### The task
Restate exactly, please, each line of the listing from the one with "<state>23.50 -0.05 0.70" to the last, including both.

---

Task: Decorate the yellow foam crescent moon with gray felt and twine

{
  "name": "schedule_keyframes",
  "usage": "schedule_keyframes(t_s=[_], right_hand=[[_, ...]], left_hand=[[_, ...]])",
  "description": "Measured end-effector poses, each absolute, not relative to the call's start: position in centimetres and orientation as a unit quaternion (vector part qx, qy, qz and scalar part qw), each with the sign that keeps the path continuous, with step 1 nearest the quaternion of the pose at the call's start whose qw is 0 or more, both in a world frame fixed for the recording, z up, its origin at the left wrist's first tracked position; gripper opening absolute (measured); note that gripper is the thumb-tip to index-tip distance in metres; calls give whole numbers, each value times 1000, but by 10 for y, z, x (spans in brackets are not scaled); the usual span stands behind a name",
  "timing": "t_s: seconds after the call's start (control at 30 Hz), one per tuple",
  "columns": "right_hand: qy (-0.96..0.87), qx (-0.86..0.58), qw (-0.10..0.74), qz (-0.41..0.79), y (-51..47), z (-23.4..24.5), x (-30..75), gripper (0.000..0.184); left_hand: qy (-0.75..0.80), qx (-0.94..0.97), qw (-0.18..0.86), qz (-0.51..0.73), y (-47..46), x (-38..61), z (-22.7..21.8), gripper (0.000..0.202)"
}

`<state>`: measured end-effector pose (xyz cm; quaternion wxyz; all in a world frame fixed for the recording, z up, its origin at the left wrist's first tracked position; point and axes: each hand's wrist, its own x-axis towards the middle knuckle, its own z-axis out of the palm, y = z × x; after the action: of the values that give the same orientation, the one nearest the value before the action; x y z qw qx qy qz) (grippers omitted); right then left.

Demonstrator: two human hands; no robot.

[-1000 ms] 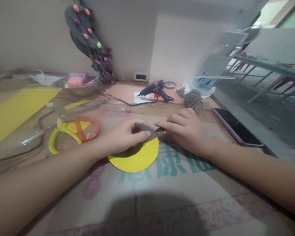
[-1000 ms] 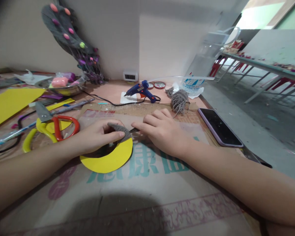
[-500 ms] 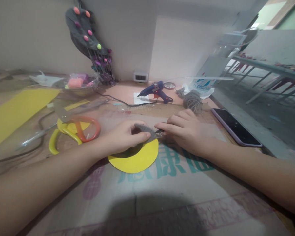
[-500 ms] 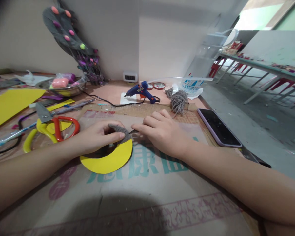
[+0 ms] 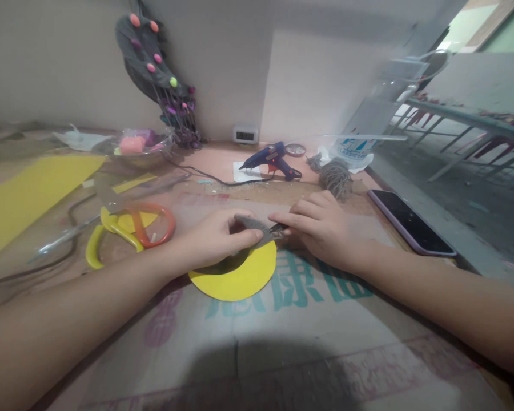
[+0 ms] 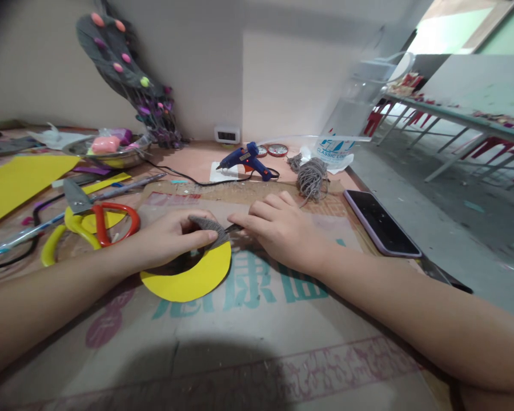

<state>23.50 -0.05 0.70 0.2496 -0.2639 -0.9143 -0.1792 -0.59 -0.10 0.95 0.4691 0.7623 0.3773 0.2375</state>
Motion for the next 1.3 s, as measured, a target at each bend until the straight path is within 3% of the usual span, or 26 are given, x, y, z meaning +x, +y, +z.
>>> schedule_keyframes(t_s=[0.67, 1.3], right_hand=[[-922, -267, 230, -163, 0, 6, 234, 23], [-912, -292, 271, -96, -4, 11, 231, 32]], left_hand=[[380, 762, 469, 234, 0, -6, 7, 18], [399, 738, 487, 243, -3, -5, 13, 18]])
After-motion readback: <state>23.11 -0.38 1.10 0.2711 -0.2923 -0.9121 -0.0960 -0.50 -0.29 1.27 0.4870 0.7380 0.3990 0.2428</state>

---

### Written answer
<state>23.50 -0.05 0.70 0.2496 -0.2639 -0.9143 -0.1792 -0.59 -0.10 0.95 0.4691 0.7623 0.3773 0.2375</state>
Motion for the next 1.3 s, as measured, a target at each bend until the straight path is within 3% of the usual span, or 26 are given, x, y, z meaning +x, +y, +z.
>>> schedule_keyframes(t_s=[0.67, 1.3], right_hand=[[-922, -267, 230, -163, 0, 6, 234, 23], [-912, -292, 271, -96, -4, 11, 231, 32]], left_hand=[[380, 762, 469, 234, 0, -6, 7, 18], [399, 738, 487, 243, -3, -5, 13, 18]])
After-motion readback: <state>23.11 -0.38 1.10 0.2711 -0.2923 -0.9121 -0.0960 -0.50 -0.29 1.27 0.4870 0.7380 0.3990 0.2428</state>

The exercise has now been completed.